With the exception of one person, just by doing the job well and involving the team, everyone got on board. I did have one person who did not, and he said the typical things "I know more than you, I am more experience, I should have your job, you are just a kid (that one always got to me)". I guess I was lucky in that he said it outright, so it wasn't hearsay for me so I could easily address it.

I am guessing in your case this person is a high "D"? It was in my case, so I used high D feedback and told the person during feedback. “If you want my job, here is what you have to do....if you listen to my feedback in the O3's (a good 'carrot' for getting him there), I can give you the skills to get promoted and get my job”...that type of communication. I am happy to say that did work for the most part. There were painful moments, and sometimes when he questioned why we were doing things or he was going to do it his way, I reminded him there was a reason I was in this job and he wasn't. Harsh yes, but eventually it got through.

Good Luck!

Jeff

drhowell1's picture

Thanks for the response! It helps to talk with others that have experienced the same things. Here's what I think I need to do

I think I'll simply let this comment slide until I've had a chance to do a couple of O3's with him. If he does not bring these "issues" to the table during our O3's yet I hear that he continues to make negative comments to other co-workers, I'll make it a point to give him some feedback on how important it is to be open in our O3's and how it is detrimental to make derogative comments to co-workers about the boss.

Thoughts?

bflynn's picture

Just a comment - I had the same read that Jeff did - this person is a high D, judging from the two reactions. There may be some resentment where "I know more than you" is really saying "Your job should have been mine".

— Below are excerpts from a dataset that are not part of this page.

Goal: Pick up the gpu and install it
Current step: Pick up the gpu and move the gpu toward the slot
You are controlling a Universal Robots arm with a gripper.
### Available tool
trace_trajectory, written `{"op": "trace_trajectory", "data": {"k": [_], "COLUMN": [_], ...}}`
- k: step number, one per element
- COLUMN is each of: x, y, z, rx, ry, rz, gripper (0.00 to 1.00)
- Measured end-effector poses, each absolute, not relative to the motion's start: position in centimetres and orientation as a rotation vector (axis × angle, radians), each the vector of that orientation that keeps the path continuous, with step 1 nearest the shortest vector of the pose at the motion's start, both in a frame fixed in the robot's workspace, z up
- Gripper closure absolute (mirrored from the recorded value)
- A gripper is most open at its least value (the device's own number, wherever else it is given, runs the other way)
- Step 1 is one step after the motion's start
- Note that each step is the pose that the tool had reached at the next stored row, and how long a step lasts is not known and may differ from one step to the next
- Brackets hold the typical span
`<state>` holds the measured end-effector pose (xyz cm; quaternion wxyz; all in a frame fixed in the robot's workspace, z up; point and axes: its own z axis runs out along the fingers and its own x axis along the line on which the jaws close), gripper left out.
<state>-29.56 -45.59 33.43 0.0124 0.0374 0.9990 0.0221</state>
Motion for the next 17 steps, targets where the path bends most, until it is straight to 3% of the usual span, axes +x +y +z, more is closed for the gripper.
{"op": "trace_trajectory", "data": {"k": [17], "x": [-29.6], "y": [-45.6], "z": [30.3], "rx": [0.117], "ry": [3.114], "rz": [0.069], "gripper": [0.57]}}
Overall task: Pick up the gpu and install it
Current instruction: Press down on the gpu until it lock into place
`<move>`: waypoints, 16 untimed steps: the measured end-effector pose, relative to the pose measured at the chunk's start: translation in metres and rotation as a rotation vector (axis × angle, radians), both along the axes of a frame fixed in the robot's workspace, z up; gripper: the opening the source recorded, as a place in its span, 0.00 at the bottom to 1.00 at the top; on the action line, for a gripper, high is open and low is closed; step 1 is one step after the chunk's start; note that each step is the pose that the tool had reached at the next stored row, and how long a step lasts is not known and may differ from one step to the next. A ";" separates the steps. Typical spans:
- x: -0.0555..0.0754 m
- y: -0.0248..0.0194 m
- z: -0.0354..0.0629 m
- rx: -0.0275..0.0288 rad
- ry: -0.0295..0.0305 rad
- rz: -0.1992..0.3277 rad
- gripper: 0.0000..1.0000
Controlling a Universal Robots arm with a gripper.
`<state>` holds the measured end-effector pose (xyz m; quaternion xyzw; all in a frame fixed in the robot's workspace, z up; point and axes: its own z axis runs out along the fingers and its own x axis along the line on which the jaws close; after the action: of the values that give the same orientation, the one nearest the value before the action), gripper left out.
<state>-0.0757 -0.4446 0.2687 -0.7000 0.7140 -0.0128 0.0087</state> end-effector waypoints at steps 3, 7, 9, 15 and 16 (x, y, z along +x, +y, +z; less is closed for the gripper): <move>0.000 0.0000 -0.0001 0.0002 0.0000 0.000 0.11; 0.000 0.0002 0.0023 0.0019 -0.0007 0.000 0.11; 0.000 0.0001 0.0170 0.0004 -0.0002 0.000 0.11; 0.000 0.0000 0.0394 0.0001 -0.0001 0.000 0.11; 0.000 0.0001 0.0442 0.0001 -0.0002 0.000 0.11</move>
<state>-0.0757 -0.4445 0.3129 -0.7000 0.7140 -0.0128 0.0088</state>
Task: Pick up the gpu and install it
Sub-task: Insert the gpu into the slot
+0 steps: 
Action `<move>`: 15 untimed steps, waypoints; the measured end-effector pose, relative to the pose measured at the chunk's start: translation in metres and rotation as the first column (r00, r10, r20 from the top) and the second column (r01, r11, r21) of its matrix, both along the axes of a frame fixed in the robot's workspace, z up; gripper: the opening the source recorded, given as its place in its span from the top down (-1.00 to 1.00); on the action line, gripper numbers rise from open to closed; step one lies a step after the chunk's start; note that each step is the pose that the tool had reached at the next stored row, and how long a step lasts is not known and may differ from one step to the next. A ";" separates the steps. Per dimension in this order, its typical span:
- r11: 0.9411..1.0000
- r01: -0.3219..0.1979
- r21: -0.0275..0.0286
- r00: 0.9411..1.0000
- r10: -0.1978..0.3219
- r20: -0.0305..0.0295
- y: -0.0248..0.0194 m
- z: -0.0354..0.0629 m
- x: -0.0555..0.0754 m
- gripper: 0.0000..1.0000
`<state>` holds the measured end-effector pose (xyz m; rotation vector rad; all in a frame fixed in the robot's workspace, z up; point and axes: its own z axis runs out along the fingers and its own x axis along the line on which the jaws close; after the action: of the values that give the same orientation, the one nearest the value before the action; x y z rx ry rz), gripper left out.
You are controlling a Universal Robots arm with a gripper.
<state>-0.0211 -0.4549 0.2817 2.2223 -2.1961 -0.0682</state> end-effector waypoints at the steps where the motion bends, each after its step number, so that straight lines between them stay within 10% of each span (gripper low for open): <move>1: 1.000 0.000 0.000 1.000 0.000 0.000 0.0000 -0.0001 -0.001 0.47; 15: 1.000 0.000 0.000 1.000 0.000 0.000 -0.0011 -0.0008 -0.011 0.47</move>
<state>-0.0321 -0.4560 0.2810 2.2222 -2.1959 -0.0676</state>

I think your plan to handle should work. You don't have to give feedback about everything.

As far as your other question - This person doesn't want to "waste" an hour every week doing O3s. In the end, you don't really care about his motivations as long as he attends the O3s. I can't get real specific without knowing more about the business, but go back to the base of what a high D wants - power, authority, prestige, recognition, etc. That is what motivates him.

Hope it helps.

Brian

lou's picture

Just a note, I'd advise you to carefully phrase your "it's detrimental to talk this way about me to your co-workers" comment. I'd probably say something more along the lines of "You have the chance to step up in the near future to a technical lead position and on from there. Bu you'll need to show that you can operate in a hierarchy. When you make comments like this about your management it directly affects your chances of moving into these postitions."

In other words. Here's your carrot. I'm looking for you to get that carrot. But if you don't move forward the carrot keeps moving further away.

Mark's picture

To those of you who are responding, thank you and well done. Great thoughts from all.

1. First of all, remember the two part rule about managing:

a. You don't have to have all the answers.
b. You CERTAINLY don't have to have all the answers right NOW.

And, you really ARE the boss. You don't need to remind anyone - least of all High D's... they KNOW who the bosses are. You don't need to be forceful when you turn a request into a demand. And you don't need to communicate a demand in a demanding way.

I might have said, in true "I have no desire to be in conflict with you because you are not my peer" style: "Hey, it's new, I understand. I'd like you to be there. Please respond to the mail and pick a time. Thanks." All with a smile.

2. Don't say anything about the stupid comment. It was stupid, and at times, you do stupid stuff and I do stupid stuff. Just let it go, but remember it. I probably wouldn't ever mention it, but more instances would cause me to accelerate feedback and consequences. And the feedback wouldn't be about him talking about you... it would be about him talking negatively about ANYONE on the team, behind their back. If he seemed not to get it, I'd use the cowardly... that will get a High D's attention, and if he isn't to be saved, it will be as if you handed him a shovel so that he can dig a hole. If he can be saved, he'll adjust. (And most do.).